Does inactivation of protein phosphatase PP2A contribute to genomic instability in RAS-mutant cancers?

蛋白磷酸酶 PP2A 失活是否会导致 RAS 突变癌症的基因组不稳定？

• 批准号: 2882281
• 金额: --
• 依托单位: University of Leicester
• 依托单位国家: 英国
• 项目类别: Studentship
• 财政年份: 2023
• 资助国家: 英国
• 起止时间: 2023 至 无数据
• 项目状态: 未结题
• 来源: https://gtr.ukri.org/projects?ref=studentship-2882281
• 关键词: Does; inactivation; protein; phosphatase; PP2A

Protein phosphatase PP2A is a major enzyme involved in different cellular pathways, including cell cycle, metabolism, DNA replication, and transcription. PP2A is frequently inactivated in RAS-mutant cancers, either via mutations in PP2A subunits or by overexpression of PP2A endogenous inhibitors. PP2A inactivation and hyperactivation of RAS signalling are required for malignant transformation of immortalized cells. However, it remains unclear which cellular pathways are affected by PP2A inactivation. RAS mutations promote transcriptional dysregulation and accumulation of R-loops, RNA/DNA hybrids formed during transcription, resulting in replication stress and genomic instability. Interestingly, PP2A activity also regulates transcription and R-loops. We will address whether PP2A inactivation dysregulates transcription and R-loops and thus promotes and/or increases replication stress and genomic instability in RAS-mutant cancer cells. To accomplish this, we will use a PROTAC targeted degradation approach to quickly degrade subunits of PP2A complexes to inactivate or reactivate PP2A activity. We will couple this PROTAC approach with cutting-edge genomics and proteomics and analysis of DNA replication, replication stress, and genomic instability to understand the primary functions of PP2A and the consequences of PP2A inactivation in RAS-mutant cancers. This project will provide important data on PP2A reactivation with PROTACs as a potential strategy to treat RAS-mutant cancers.
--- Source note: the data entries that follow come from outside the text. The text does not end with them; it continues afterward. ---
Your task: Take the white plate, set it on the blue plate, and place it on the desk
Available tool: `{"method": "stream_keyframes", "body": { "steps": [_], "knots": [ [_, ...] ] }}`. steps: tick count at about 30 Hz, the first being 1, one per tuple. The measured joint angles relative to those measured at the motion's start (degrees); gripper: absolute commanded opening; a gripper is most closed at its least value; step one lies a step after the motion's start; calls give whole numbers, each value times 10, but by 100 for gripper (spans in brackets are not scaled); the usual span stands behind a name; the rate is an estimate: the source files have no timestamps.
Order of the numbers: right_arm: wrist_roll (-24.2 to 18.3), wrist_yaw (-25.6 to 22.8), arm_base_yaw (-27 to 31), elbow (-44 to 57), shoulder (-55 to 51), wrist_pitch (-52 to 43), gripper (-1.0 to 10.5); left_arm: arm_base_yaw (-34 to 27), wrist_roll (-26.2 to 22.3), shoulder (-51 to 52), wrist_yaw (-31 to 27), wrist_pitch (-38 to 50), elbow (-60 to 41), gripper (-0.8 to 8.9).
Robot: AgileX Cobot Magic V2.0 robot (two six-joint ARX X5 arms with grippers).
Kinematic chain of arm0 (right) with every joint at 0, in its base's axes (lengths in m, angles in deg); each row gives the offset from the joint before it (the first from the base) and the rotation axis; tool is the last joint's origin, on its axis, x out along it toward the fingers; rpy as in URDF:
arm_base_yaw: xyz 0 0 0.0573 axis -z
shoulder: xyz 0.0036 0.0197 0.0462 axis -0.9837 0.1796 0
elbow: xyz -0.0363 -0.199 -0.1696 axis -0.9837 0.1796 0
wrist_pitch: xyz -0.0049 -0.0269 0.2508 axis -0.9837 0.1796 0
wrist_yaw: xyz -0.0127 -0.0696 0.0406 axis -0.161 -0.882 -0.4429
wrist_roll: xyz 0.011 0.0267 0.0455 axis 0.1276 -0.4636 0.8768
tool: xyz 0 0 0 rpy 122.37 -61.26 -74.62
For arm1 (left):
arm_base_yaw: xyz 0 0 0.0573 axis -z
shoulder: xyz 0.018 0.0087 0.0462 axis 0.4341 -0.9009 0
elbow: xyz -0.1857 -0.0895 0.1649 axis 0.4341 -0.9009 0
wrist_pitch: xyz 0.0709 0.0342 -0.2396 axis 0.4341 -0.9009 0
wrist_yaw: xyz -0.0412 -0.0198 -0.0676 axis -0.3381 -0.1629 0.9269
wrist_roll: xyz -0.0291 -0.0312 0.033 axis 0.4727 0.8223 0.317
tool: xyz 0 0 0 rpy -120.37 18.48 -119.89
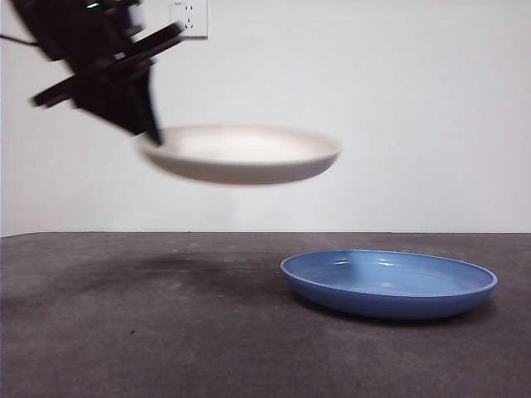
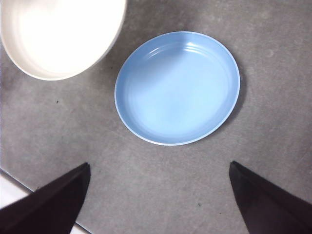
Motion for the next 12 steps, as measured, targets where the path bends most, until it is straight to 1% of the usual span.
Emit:
{"method": "stream_keyframes", "body": {
  "steps": [4,12],
  "knots": [
    [7,0,0,0,-9,0,457,42,11,-35,0,8,41,11],
    [31,0,0,0,-54,0,457,102,21,-154,-6,-1,126,11]
  ]
}}
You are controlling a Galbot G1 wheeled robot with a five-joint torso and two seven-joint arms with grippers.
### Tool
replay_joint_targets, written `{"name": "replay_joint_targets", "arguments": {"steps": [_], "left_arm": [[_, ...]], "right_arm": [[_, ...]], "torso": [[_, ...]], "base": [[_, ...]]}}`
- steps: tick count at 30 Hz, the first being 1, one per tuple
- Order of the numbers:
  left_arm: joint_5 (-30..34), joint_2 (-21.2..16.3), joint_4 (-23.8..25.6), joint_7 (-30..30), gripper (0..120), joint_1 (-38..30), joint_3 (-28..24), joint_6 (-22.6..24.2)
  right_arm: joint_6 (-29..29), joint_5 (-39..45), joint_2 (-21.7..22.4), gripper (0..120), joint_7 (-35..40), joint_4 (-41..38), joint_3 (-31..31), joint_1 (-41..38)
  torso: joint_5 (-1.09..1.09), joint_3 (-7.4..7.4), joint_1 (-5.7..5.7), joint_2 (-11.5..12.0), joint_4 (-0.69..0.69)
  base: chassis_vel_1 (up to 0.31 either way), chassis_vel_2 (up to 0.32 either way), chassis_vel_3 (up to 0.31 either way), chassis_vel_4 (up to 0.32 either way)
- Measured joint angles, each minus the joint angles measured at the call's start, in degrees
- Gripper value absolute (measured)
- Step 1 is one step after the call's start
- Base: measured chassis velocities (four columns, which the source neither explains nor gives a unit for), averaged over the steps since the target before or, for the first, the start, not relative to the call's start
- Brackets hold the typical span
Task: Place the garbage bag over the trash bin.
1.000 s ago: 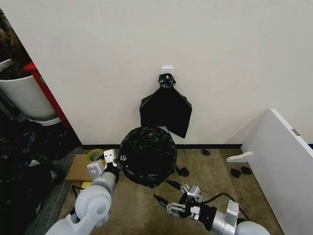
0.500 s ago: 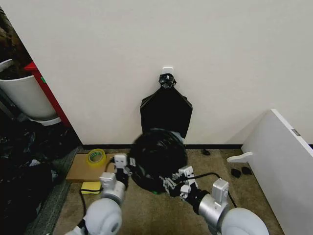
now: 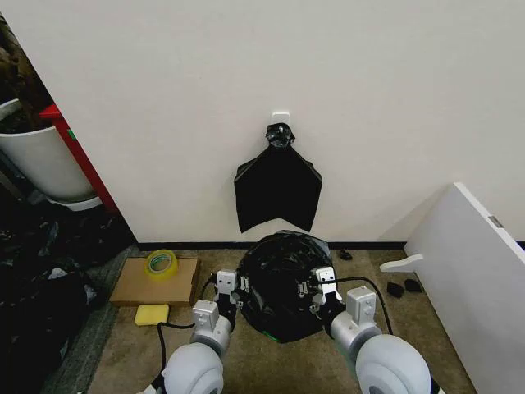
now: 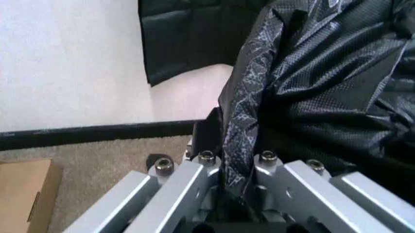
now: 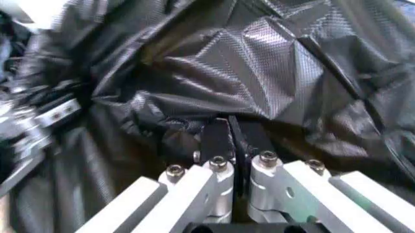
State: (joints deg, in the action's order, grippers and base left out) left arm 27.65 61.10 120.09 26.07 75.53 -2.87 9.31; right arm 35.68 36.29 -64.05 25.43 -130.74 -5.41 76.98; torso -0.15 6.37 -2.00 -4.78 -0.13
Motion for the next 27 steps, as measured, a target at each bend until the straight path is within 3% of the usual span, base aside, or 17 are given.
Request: {"name": "replay_joint_targets", "arguments": {"steps": [12, 19, 27], "left_arm": [[-1.8, -1.1, 1.7, -1.0, 1, 1.2, -0.3, -0.9], [-1.8, -1.2, 0.9, -1.0, 1, 0.6, -0.1, -1.1], [-1.7, -1.0, 0.3, -1.0, 1, 0.3, -0.1, -1.1]], "right_arm": [[5.5, -2.7, -2.9, 0, 6.4, 10.3, 5.0, -7.4], [4.1, -11.4, -1.1, 0, 2.0, 6.6, 4.3, -4.1], [3.0, -12.8, 0.7, 0, -1.9, 1.0, 4.1, -1.3]], "torso": [[0.01, 0.00, 0.00, 0.0, 0.00], [0.01, 0.00, 0.00, 0.0, 0.00], [0.00, 0.00, 0.00, 0.0, -0.01]], "base": [[0.000, 0.000, 0.000, 0.000], [0.000, 0.000, 0.000, 0.000], [0.000, 0.000, 0.000, 0.000]]}}
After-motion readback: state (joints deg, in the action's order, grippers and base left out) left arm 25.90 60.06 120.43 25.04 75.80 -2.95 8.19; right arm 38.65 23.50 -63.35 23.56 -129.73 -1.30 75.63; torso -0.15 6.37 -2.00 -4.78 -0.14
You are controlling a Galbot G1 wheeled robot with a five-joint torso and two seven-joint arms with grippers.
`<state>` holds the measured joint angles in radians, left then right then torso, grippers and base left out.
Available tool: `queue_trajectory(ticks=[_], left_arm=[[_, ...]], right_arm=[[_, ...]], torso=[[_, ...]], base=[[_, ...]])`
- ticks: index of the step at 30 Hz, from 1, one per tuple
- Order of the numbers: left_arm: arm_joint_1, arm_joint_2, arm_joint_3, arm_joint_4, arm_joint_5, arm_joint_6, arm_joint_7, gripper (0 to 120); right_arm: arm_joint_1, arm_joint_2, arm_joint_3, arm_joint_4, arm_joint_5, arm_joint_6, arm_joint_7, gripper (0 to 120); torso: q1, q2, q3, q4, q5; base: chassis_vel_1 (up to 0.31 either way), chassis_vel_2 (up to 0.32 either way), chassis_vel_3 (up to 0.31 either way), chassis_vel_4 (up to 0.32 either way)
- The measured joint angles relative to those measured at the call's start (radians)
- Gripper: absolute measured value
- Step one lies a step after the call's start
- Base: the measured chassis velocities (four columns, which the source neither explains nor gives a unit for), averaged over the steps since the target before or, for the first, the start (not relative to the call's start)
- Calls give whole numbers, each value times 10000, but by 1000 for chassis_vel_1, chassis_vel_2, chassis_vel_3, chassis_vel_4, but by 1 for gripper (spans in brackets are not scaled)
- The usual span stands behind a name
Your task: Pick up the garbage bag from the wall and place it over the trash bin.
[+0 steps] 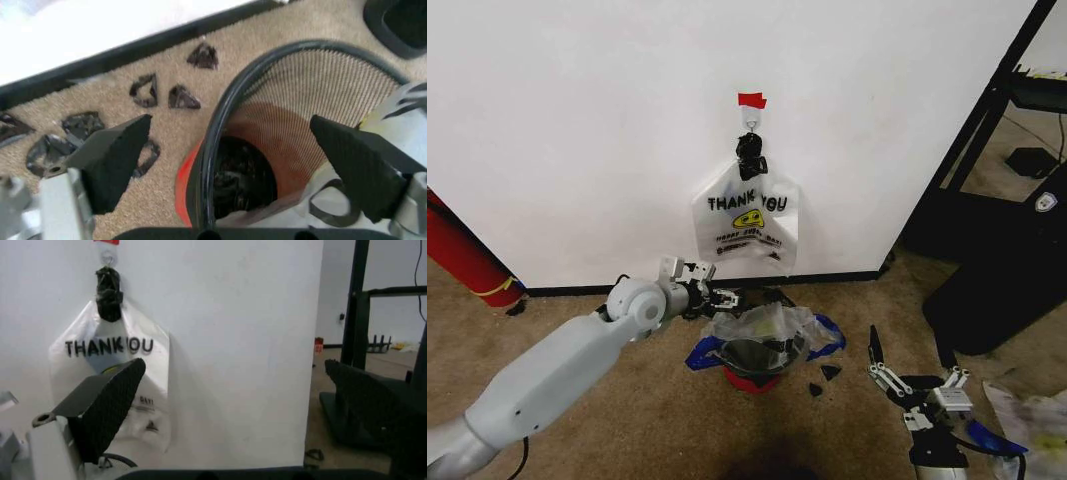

蛋白磷酸酶PP2A是参与细胞周期、代谢、DNA复制和转录等多种细胞途径的主要酶。PP2A在ras突变型癌症中经常失活，要么通过PP2A亚基突变，要么通过PP2A内源性抑制剂的过表达。永生化细胞的恶性转化需要PP2A失活和RAS信号的过度激活。然而，目前尚不清楚哪些细胞途径受到PP2A失活的影响。RAS突变促进转录失调和转录过程中形成的r环、RNA/DNA杂交的积累，导致复制应激和基因组不稳定。有趣的是，PP2A的活性也调节转录和r环。我们将探讨PP2A失活是否会失调转录和r环，从而促进和/或增加ras突变癌细胞的复制应激和基因组不稳定性。为了实现这一目标，我们将使用PROTAC靶向降解方法快速降解PP2A复合物的亚基，以灭活或重新激活PP2A活性。我们将把这种PROTAC方法与尖端的基因组学和蛋白质组学以及DNA复制、复制应激和基因组不稳定性分析相结合，以了解PP2A的主要功能以及PP2A失活在ras突变癌症中的后果。该项目将提供PP2A再激活与PROTACs作为治疗ras突变癌症的潜在策略的重要数据。